Try it » Everything from the line containing "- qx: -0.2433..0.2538" through the last line of the data below should be set down exactly, and nothing else.

Dataset content »

==============================

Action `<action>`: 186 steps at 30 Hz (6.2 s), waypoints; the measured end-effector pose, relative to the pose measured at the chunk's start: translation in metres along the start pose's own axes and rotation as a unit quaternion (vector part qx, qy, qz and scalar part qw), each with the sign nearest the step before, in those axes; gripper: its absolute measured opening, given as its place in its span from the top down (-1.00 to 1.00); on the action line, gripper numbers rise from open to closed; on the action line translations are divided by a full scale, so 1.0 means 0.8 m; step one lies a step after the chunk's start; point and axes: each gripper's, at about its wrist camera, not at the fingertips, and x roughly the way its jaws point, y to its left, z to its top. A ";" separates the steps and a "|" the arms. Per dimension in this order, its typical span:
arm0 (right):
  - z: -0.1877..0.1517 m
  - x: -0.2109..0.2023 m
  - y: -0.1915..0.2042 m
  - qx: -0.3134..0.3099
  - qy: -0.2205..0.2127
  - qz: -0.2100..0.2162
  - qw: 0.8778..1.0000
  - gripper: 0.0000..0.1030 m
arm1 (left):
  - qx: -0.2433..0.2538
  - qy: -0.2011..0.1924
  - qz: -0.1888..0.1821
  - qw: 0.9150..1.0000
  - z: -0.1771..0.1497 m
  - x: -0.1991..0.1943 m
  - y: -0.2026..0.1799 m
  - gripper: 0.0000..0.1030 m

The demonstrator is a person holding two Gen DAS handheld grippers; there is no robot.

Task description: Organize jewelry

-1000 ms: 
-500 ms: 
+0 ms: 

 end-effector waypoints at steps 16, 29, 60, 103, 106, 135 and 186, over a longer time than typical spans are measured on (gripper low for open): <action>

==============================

Response to this task »
  - qx: -0.2433..0.2538
  - qy: -0.2011..0.1924
  - qz: -0.1888..0.1821
  - qw: 0.9150..1.0000
  - z: -0.1771..0.1497 m
  - x: -0.1991..0.1943 m
  - y: -0.2026..0.1799 m
  - gripper: 0.0000..0.1030 m

The demonstrator is a person holding two Gen DAS handheld grippers; there is no robot.

Task description: Organize jewelry

-1000 ms: 
-500 ms: 
+0 ms: 

 end-effector waypoints at steps 16, 29, 60, 103, 106, 135 and 186, over a longer time than typical spans are measured on (gripper low for open): <action>

There is no more to this answer.